▶ Instructions to follow
Leave the pictures out, and transcribe the material below exactly from the line with "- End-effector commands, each" to the line with "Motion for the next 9", both lines included.

▶ Data for the task
##########

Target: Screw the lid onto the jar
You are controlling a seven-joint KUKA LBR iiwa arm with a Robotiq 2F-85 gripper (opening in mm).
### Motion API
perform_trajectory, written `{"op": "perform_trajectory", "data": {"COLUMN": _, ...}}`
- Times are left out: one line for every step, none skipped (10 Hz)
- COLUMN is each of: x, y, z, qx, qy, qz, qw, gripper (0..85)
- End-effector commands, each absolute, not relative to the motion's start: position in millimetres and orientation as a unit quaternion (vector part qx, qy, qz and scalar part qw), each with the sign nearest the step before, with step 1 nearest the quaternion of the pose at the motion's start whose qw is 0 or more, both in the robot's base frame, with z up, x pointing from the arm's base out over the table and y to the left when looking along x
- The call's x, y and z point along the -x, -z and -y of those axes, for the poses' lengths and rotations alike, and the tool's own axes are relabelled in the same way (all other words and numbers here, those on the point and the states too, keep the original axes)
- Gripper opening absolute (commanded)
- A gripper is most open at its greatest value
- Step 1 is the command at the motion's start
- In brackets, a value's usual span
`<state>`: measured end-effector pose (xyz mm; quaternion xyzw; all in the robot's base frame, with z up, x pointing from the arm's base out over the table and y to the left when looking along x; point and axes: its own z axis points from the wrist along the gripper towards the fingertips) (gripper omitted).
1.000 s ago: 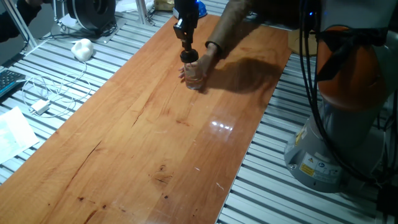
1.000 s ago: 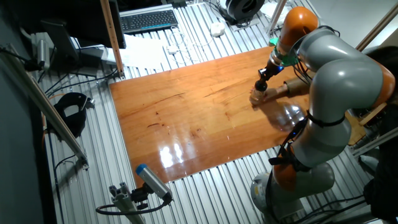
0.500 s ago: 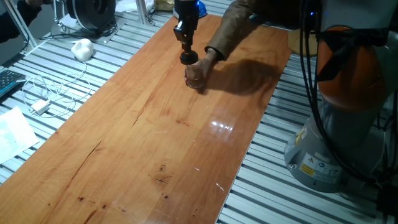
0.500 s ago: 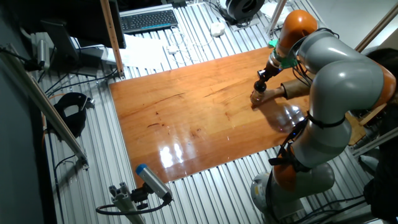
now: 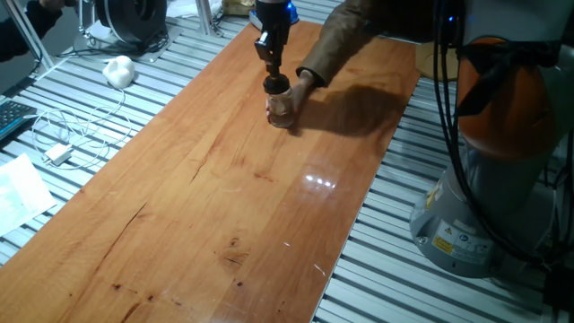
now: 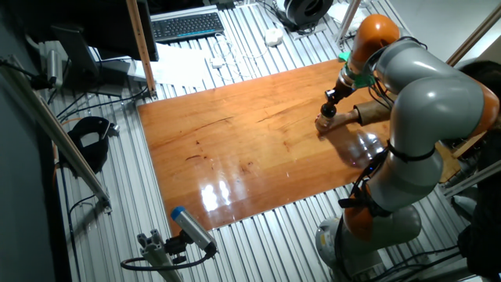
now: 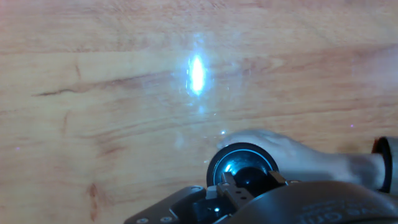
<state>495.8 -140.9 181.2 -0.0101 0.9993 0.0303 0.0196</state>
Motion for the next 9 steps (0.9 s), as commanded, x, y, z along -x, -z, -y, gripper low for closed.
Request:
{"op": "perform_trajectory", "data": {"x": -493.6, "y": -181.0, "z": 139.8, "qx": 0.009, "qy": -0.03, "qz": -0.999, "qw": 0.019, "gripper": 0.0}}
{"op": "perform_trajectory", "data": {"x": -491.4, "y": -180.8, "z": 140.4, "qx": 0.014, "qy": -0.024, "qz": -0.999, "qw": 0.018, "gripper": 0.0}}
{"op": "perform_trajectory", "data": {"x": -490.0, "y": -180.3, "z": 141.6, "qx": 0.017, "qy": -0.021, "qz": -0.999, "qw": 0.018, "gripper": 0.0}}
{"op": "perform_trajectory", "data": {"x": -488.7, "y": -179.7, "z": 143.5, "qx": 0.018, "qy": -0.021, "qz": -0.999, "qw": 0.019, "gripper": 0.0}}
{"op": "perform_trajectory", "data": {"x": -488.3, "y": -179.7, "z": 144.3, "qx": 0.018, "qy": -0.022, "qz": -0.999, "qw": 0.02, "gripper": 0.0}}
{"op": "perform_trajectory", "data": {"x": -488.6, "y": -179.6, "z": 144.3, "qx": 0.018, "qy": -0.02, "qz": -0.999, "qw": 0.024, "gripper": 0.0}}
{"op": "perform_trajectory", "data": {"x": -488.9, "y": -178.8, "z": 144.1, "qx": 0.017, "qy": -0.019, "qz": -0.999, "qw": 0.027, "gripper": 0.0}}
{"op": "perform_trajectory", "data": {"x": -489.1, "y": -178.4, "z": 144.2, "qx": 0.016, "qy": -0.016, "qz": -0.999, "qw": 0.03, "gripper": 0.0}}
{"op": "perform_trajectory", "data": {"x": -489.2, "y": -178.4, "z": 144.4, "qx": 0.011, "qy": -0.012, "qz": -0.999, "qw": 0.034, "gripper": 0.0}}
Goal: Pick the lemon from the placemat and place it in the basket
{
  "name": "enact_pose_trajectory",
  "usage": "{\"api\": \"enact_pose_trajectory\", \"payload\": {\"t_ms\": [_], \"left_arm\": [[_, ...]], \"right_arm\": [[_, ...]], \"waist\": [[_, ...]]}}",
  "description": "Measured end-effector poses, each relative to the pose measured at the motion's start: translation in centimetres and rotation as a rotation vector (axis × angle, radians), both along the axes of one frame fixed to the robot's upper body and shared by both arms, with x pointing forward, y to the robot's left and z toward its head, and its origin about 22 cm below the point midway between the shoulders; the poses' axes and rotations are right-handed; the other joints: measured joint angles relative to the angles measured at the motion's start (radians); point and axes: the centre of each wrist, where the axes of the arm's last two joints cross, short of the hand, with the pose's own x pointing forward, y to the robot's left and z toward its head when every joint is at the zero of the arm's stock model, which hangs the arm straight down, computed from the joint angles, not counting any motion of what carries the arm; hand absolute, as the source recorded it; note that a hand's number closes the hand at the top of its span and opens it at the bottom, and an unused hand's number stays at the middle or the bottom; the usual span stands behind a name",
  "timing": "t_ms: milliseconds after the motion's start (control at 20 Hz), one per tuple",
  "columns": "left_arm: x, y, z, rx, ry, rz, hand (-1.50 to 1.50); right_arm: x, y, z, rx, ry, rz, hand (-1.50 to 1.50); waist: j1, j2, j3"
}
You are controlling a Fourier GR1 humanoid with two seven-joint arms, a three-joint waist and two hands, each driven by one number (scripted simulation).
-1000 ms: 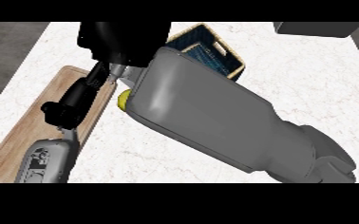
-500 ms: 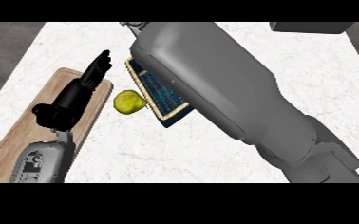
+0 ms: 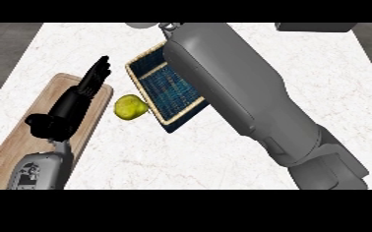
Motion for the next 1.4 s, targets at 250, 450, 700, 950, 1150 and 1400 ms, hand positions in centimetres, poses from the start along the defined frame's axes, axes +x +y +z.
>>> {"api": "enact_pose_trajectory", "payload": {"t_ms": [250,450,700,950,1150,1400], "left_arm": [[-0.4,0.4,0.3,0.006,-0.003,0.006,0.00],[-0.4,0.8,0.7,0.007,-0.008,0.011,0.00],[-0.8,0.6,0.7,0.008,-0.006,0.021,0.00],[-0.5,0.9,0.5,0.004,-0.006,0.020,0.00],[-1.0,0.9,0.4,0.000,-0.005,0.017,0.00],[-1.0,1.2,0.4,0.004,0.001,0.027,0.00]], "right_arm": [[1.1,-0.9,-2.4,-0.030,-0.025,-0.034,1.50],[2.0,-2.0,-4.2,-0.033,-0.067,-0.072,1.50],[2.6,-3.5,-5.2,0.054,-0.084,-0.114,-1.50],[2.9,-3.5,-4.9,0.066,-0.109,-0.110,-1.50],[3.2,-4.2,-4.1,0.112,-0.152,-0.095,-1.50],[3.0,-5.2,-2.3,0.222,-0.206,-0.080,-1.50]], "waist": [[-0.005,0.000,0.000],[-0.010,0.000,0.001],[-0.016,-0.001,0.001],[-0.015,0.000,0.001],[-0.012,0.001,0.001],[-0.020,-0.002,0.001]]}}
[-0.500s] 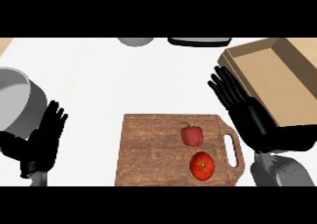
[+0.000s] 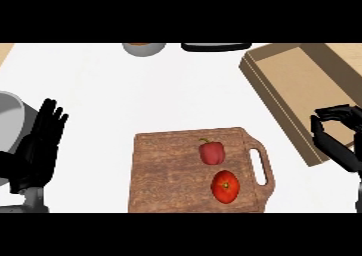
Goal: Pick the bell pepper from the cutting board and place it in the cardboard box
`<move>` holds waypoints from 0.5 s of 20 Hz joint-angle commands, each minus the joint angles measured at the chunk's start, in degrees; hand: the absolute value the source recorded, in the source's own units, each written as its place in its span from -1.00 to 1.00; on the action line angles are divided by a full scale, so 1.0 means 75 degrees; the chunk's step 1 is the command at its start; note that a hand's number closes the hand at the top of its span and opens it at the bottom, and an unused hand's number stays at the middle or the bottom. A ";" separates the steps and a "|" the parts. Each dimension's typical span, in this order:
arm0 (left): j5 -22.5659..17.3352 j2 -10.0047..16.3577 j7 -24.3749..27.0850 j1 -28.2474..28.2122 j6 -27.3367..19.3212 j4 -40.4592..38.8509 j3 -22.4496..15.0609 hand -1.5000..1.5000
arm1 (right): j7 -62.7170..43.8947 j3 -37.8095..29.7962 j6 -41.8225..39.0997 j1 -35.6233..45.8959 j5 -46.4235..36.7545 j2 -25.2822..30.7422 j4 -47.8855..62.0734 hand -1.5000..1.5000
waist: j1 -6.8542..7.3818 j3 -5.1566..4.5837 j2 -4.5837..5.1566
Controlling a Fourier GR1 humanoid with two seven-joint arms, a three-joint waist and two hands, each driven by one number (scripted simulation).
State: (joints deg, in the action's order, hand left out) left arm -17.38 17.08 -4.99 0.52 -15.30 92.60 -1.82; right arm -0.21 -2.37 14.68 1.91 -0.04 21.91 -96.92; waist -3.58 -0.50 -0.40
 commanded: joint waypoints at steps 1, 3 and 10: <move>0.0014 -0.0004 -0.0454 0.0577 -0.0124 0.0230 -0.0099 0.00 | 0.0631 -0.0146 0.1579 -0.0739 -0.1762 -0.0009 -0.0217 -1.00 | 0.0098 0.0064 0.0015; 0.0121 -0.0042 -0.0197 0.0241 0.0107 0.0288 -0.0302 0.00 | 0.1239 0.0203 0.1857 -0.1269 -0.2358 -0.0185 -0.0540 -1.00 | 0.0287 0.0064 0.0020; 0.0214 -0.0188 -0.0278 0.0448 0.0134 0.0084 -0.0390 0.00 | -0.1562 0.0809 0.0020 -0.1776 -0.3692 0.1608 -0.2512 -1.00 | 0.0351 0.0026 0.0029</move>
State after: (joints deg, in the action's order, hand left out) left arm -16.87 16.98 -8.06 4.15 -14.16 93.86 -3.32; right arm -2.75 1.36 19.78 -9.50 -21.35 28.32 -109.35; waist -1.27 -0.17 -0.23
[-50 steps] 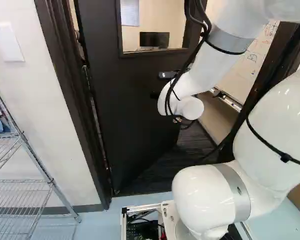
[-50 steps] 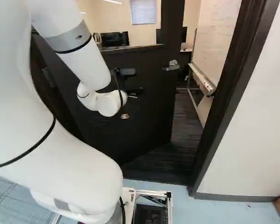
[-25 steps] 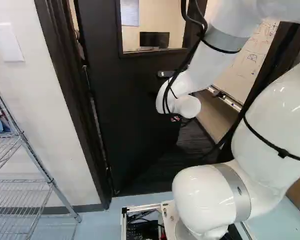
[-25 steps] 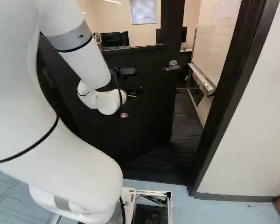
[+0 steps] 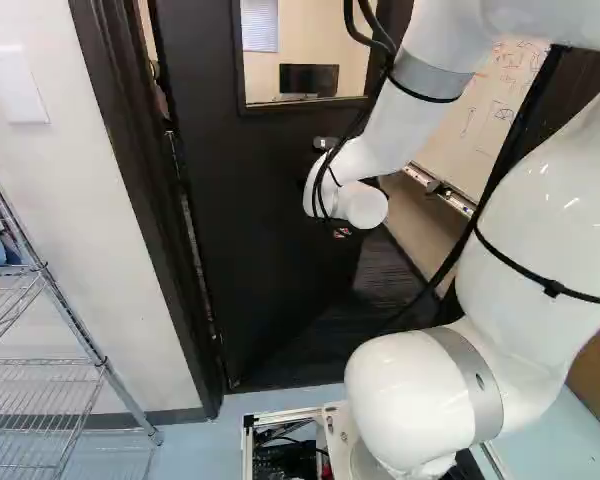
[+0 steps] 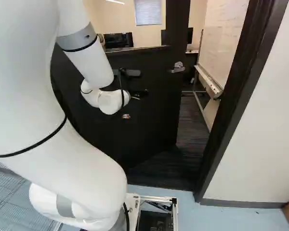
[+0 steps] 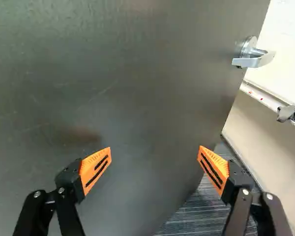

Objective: Open the door and move inside

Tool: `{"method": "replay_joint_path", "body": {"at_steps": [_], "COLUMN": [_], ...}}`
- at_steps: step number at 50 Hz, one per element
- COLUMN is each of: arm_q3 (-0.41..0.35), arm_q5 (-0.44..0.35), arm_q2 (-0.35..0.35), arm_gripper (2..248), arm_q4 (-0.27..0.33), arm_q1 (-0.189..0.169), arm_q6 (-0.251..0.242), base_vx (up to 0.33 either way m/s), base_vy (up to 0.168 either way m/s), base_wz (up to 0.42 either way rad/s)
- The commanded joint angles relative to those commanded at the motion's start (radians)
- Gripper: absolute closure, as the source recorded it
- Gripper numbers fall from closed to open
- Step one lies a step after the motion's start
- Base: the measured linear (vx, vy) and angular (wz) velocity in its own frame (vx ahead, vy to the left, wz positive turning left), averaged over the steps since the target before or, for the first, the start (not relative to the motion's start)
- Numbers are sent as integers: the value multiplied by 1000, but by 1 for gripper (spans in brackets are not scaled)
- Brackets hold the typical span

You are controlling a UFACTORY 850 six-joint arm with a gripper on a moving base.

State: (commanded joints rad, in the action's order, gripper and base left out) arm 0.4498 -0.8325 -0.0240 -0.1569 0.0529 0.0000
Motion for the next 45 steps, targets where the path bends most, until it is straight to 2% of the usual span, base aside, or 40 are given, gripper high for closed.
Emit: {"method": "replay_joint_path", "body": {"at_steps": [45], "arm_q3": [113], "arm_q5": [0], "arm_q2": [110], "arm_gripper": [3], "arm_q4": [-280], "arm_q1": [93], "arm_q6": [0], "base_vx": [0], "base_vy": [0], "base_wz": [0]}}
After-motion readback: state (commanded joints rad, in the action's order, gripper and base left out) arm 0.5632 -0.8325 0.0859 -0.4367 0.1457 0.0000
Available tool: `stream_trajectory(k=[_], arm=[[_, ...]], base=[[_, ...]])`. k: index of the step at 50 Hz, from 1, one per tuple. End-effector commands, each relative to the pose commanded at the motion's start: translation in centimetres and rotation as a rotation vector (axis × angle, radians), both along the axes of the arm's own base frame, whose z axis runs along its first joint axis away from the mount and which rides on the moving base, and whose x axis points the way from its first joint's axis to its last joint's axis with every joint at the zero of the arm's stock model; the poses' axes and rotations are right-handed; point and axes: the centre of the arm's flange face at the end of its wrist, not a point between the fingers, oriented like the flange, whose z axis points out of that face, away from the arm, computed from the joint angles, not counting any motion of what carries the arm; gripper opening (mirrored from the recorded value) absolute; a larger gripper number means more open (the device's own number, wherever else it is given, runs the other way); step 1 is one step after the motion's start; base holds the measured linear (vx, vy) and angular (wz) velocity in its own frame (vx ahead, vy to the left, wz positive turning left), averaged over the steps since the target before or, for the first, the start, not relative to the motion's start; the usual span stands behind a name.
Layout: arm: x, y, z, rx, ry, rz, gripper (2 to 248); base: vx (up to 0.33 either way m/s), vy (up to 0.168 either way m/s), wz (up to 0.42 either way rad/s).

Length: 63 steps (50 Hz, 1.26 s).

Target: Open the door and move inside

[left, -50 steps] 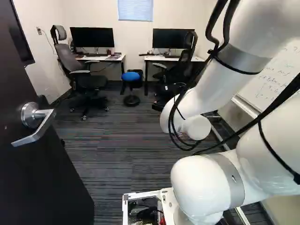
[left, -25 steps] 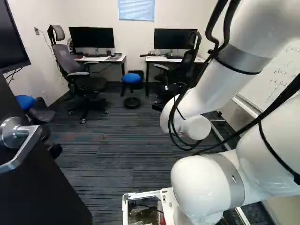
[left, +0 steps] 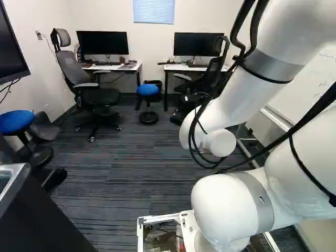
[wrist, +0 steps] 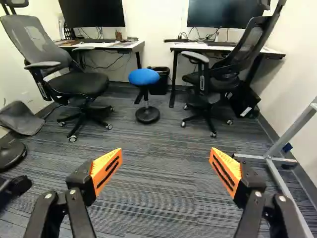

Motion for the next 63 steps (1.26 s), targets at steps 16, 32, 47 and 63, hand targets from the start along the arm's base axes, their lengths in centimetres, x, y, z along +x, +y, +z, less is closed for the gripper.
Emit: stream_trajectory(k=[16, 32, 47, 63], arm=[[0.0, 0.0, 0.0, 0.0, 0.0, 0.0, 247], [0.0, 0.0, 0.0, 0.0, 0.0, 0.0, 247], [0.0, 0.0, 0.0, 0.0, 0.0, 0.0, 247], [0.0, 0.0, 0.0, 0.0, 0.0, 0.0, 247]], base=[[0.119, 0.005, 0.006], [0.098, 0.004, 0.004], [0.016, 0.0, 0.0], [-0.001, 0.0, 0.0]])
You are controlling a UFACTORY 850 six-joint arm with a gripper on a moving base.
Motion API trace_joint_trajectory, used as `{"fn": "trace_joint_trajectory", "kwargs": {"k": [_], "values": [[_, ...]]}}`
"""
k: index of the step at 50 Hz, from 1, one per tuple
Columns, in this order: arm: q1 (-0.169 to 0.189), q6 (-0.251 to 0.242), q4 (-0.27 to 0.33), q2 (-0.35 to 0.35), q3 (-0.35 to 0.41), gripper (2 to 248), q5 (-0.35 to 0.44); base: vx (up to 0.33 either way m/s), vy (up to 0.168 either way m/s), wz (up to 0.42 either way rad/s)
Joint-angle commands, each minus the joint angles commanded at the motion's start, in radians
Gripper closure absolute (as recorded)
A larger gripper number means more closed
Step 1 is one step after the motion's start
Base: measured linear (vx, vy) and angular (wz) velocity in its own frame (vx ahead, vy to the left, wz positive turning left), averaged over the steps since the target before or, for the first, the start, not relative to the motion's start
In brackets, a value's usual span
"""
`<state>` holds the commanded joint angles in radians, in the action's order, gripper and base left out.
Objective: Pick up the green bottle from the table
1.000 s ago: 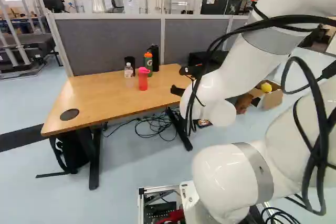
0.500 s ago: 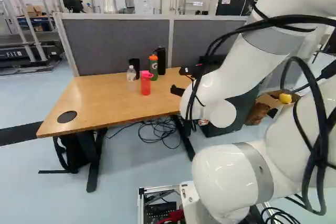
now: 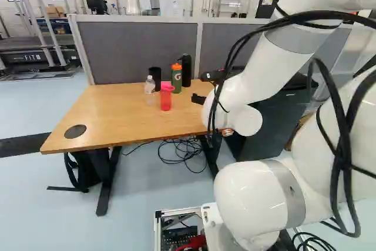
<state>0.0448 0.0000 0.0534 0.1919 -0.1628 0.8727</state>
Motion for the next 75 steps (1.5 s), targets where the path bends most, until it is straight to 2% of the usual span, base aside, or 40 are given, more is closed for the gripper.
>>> {"fn": "trace_joint_trajectory", "kwargs": {"k": [14, 42, 60, 75], "values": [[0.024, 0.0, 0.004, -0.072, -0.066, 3, 0.0, 0.0, 0.0, 0.0], [0.041, 0.0, 0.027, -0.225, -0.217, 3, 0.0, 0.0, 0.0, 0.0], [0.048, 0.0, 0.109, -0.316, -0.314, 3, 0.0, 0.0, 0.0, 0.0], [0.045, 0.0, 0.208, -0.387, -0.394, 3, 0.0, 0.0, 0.0, 0.0]]}}
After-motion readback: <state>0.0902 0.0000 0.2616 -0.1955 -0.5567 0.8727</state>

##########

▶ Exercise output
- End-effector commands, each absolute, not relative to the motion's start: position in millimetres and orientation as a unit quaternion (vector part qx, qy, qz and scalar part qw), each with the sign nearest the step before, with step 1 nearest the quaternion of the pose at the motion's start whose qw is 0 or more, both in the robot's base frame, with z up, x pointing from the arm's base out over the table and y to the left when looking along x
- The call's x, y and z point along the -x, -z and -y of those axes, for the poses' lengths and rotations alike, and the tool's own axes are relabelled in the same way (all other words and numbers here, those on the point and the states too, keep the original axes)
- Gripper opening absolute (commanded)
- A gripper is most open at its greatest value
- Step 1 is the command at the motion's start
- In brackets, a value's usual span
`<state>`: measured end-effector pose (xyz mm; quaternion xyzw; all in the robot's base frame, with z up, x pointing from the arm's base out over the table and y to the left when looking along x; point and axes: its own z axis points from the wrist along the gripper towards the fingertips) (gripper omitted).
1.000 s ago: 
1.000 s ago: 
0.500 s ago: 
0.500 s ago: 
now: 
now: 
now: 
<state>495.8 -140.9 181.2 -0.0101 0.9993 0.0303 0.0196</state>
Motion for the next 9 steps (0.9 s), as commanded, x, y, z along -x, -z, -y, gripper low for closed.

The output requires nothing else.